At the trial, Malik protested the charges against him and insisted that he was a freedom fighter. As reported by Associated Press, Malik stated that “Terrorism-related charges leveled against me are concocted, fabricated and politically motivated.” AP further reported that Malik told the judge, “If seeking Azadi (freedom) is a crime, then I am ready to accept this crime and its consequences.”
Mushaal Hussein Mullick, Yasin Maliks’s wife, wrote on her Twitter account “Verdict in minutes by Indian kangaroo court,” “The iconic leader will never surrender.”
The sentencing of Yasin Malik by the Indian kangaroo court is not surprising for the people of Kashmir.

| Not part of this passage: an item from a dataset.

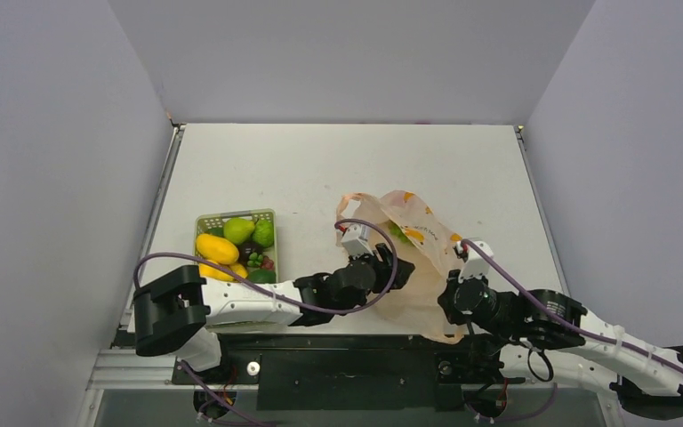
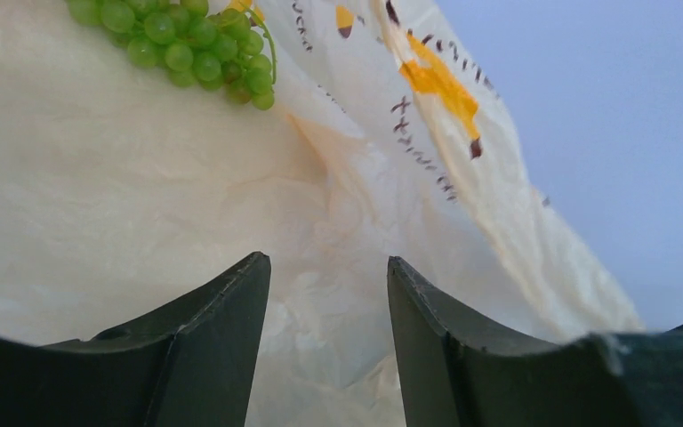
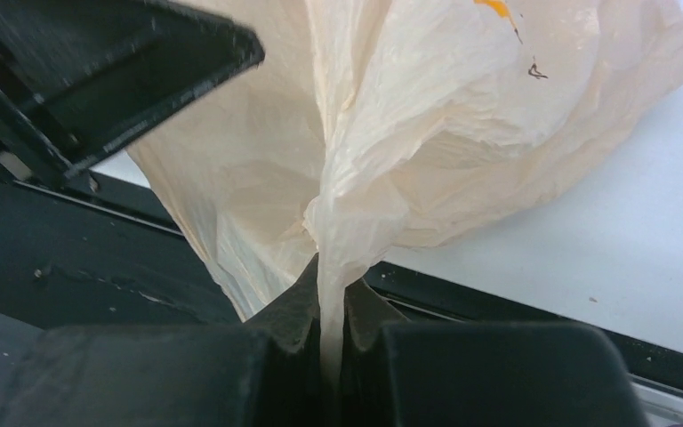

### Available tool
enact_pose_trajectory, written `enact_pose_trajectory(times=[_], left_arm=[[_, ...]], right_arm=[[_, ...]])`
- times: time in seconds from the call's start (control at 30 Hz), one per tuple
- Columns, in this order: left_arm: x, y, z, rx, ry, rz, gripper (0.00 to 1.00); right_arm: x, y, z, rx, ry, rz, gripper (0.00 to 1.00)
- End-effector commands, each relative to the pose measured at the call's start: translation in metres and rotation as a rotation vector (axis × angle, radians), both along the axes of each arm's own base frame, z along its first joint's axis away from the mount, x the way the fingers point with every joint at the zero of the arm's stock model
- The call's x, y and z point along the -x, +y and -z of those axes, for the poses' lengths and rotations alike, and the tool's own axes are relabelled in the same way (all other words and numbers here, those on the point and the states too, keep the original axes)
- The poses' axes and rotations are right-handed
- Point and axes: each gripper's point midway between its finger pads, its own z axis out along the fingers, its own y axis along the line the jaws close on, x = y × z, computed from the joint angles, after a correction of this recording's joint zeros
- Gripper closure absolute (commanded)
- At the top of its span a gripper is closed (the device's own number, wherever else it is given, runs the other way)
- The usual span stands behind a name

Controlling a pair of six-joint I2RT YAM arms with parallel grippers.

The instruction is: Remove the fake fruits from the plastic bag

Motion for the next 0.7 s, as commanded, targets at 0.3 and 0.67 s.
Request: enact_pose_trajectory(times=[0.3,0.67], left_arm=[[-0.063,-0.053,0.026,0.203,-0.042,-0.214,0.67],[-0.114,-0.031,0.070,0.290,0.010,-0.526,0.57]], right_arm=[[0.009,0.011,0.017,-0.012,0.047,-0.050,1.00],[0.005,0.014,-0.012,-0.060,0.009,-0.051,1.00]])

These are the same courts that committed judicial murder of Kashmiri freedom fighters like Maqbool Bhat and Afzal Guru in the Indian capital’s Tihar Jail. In the case of Guru, the Chief justice of the highest court in India admitted that evidence was circumstantial, but the sentence was upheld to satisfy the collective conscience in the society. Mumbai, India based FirstPost reported on February 26, 2016 that “Afzal Guru, executed in 2013 for his role in the terror attack on Parliament, is at the centre of a political storm after protests in universities across the country. Those opposed to the death sentence handed out to him have termed it as a ‘judicial killing’ and said that it was carried out merely to satisfy a questionable ‘collective conscience.”

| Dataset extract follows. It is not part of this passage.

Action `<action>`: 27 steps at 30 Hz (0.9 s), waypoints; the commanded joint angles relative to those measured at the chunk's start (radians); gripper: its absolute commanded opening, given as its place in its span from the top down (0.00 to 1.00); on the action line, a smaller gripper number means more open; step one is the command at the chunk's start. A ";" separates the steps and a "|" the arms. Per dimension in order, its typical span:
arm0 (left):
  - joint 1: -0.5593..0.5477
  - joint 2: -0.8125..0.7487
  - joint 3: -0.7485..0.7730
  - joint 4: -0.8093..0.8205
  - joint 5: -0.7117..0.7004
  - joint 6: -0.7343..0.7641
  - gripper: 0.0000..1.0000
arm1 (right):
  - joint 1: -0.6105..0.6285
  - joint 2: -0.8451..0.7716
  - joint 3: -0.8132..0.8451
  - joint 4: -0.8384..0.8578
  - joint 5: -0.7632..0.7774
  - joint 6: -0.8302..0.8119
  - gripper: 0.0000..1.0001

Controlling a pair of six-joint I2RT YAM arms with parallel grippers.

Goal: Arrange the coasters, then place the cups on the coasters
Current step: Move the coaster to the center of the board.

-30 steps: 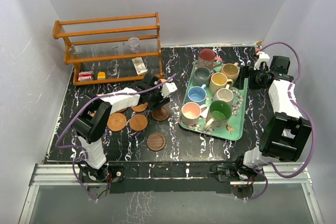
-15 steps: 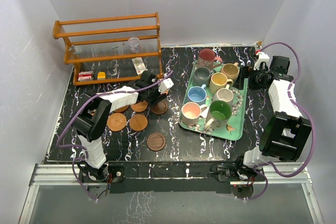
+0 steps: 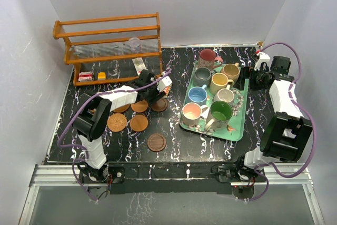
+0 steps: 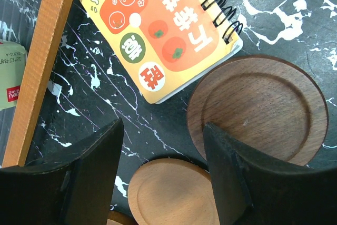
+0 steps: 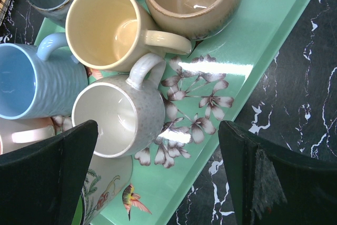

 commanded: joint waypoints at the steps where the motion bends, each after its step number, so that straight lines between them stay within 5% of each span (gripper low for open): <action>1: 0.012 -0.011 -0.043 -0.076 -0.031 0.018 0.40 | -0.006 0.004 0.025 0.025 -0.001 -0.004 0.02; 18: 0.023 -0.040 -0.039 -0.083 -0.048 0.010 0.40 | -0.006 0.003 0.025 0.024 -0.003 -0.005 0.02; 27: 0.022 -0.035 0.020 -0.120 0.075 -0.040 0.37 | -0.006 0.010 0.025 0.022 -0.001 -0.005 0.02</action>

Although Yasin Malik has been given the inhumane and cruel sentence for life, worse may be on the cards, given India’s previous record in Kashmir. The point to be noted is that Yasin Sahib in late was involved in peaceful negotiations with Indian leaders at their invitation and reassurance for a peaceful dialogue at the highest level, including the then Prime Minister Dr. Manmohan Singh? No Indian administration has ever been worthy of trust in its dialogues with Kashmiris or its neighboring countries. The plan and intentions of the current fascist regime are even more sinister. The International community must take cognizance of that historical behavior of India. By eliminating peace-loving leaders like Yasin Malik, the Indian regime is closing any avenues of peace in the region and pushing the youth of Kashmir towards actions that can be detrimental to the peaceful resolution of Kashmir conflict. We appeal to the United Nations and other world organizations to shed their protracted silence and earnestly impress upon the Indian government to let international standards of justice prevail and free Mohammad Yasin Malik.